全身傷だらけの咲の姿を見て心を痛めた愛里紗は、咲の手をギュッと強く握りしめてベッドに顔をうずめて呟いた。



「傷つけちゃってごめんね。苦しんでいたのに気付かなくてごめんね。精一杯謝ってくれたのに、耳も貸さずに本当にごめんね…」



ザラついてる包帯を巻き、つめたく冷え切った咲の手を握りしめてるうちに、溢れ出てきた涙は震えと共に止まらなくなった。

でも、すすり泣いているうちに、咲が普段言っていた何気ない言葉の数々が蘇っていく……。
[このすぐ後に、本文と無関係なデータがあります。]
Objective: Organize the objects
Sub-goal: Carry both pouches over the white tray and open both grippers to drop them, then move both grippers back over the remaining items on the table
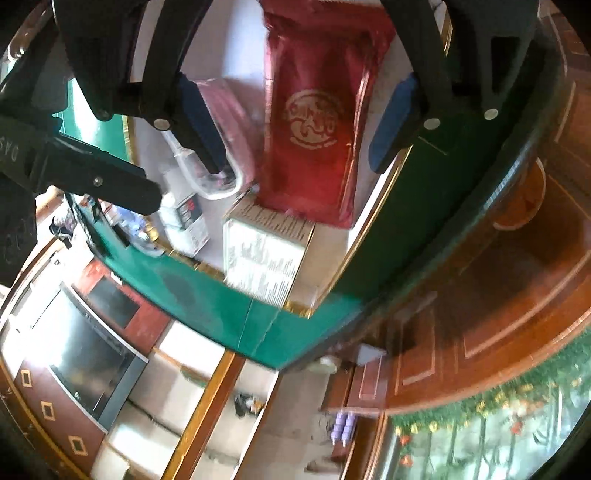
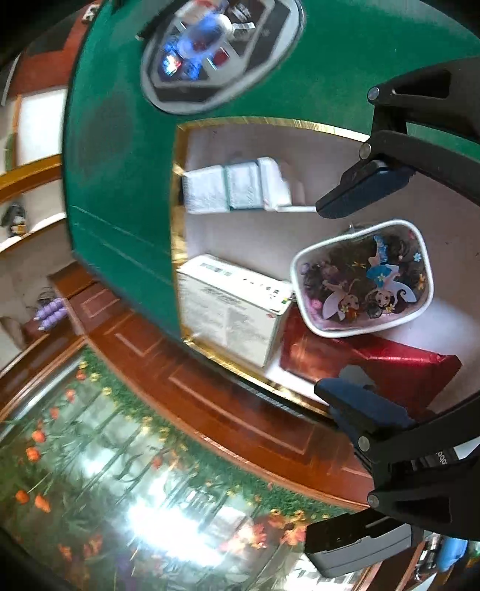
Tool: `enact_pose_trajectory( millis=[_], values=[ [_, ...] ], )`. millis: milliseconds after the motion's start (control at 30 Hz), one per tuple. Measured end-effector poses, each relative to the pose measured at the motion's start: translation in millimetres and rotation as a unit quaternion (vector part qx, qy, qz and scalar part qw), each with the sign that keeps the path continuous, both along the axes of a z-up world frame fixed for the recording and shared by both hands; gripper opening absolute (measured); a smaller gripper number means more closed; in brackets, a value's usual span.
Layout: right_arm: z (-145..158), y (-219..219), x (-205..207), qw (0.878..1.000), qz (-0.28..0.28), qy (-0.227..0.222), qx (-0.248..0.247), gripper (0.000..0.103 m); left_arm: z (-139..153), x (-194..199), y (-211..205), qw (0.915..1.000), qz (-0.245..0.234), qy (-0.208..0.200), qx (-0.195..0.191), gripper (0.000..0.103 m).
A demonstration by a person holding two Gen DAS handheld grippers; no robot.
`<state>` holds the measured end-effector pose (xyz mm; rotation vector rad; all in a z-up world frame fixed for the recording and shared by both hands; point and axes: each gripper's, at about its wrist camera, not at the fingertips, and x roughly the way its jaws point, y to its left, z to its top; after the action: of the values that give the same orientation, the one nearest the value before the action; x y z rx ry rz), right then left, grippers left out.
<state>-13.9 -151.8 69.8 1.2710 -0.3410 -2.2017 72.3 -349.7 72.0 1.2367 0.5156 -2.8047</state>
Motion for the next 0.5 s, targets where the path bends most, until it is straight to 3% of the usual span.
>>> enact_pose_trajectory(
  millis=[100, 167, 267, 500],
  values=[
    [15, 27, 14, 0.999, -0.020, 0.033, -0.007, 0.094, 19, 14, 27, 0.9983, -0.008, 0.047, -0.033, 0.097],
    [20, 49, 25, 0.998, -0.037, 0.054, -0.002, 0.094, 22, 16, 52, 0.9960, -0.032, 0.060, -0.059, 0.098],
    [21, 76, 40, 0.996, -0.062, 0.067, 0.004, 0.094, 10, 7, 84, 0.9935, -0.068, 0.042, -0.081, 0.098],
    [12, 138, 67, 0.992, -0.098, 0.073, 0.007, 0.094, -19, 2, 110, 0.9842, -0.068, -0.005, -0.163, 0.098]
  ],
)
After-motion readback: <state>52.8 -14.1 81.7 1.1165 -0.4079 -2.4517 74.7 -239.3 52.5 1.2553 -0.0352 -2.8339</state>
『愛里紗の事だって負けないくらい大好きだよ。愛里紗の良い所は人一倍お人好しで優しいところ』

『そんな愛里紗が…ぜーんぶ、ぜーんぶ大好きなんだもん!』

『愛里紗の事も大好きだって言ったでしょ。忘れちゃったの?』

『愛里紗が友達で本当に良かったよ』



バカだ…、私………。

咲はいつも私を一番に想ってくれたのに。
私は咲の話を最後まで聞こうとしないで逃げてばかり。



『……愛里紗。だーい好き!ずっと私の親友でいてね。約束だよ!』



私、何をやっていたのかな……。
咲に残酷な目に遭わせるくらい恨んでいたワケじゃないのに。




それだけじゃない。
先日理玖からも言われた。



『久々に再会したら、無理に笑っていた過去のお前はもういなくなってた。多分、咲ちゃんだろうな。お前を変えたのは』



咲の存在は大きかった。
理玖と自然消滅した直後に出会い、若葉に水を与えるような感覚で毎日笑顔を与えてくれた。

自分の事なんて二の次。
頼まれた事は断らないし、高一の頃から与えてもらったものは数しれない。

後悔してからじゃ遅いけど、咲の身も心もボロボロになるくらい酷い事をしちゃったよ。






ごめんね…、咲。
目が覚めたら仲直りしたい。
許してもらえなくてもいいから、ちゃんと目を合わせて謝りたいよ。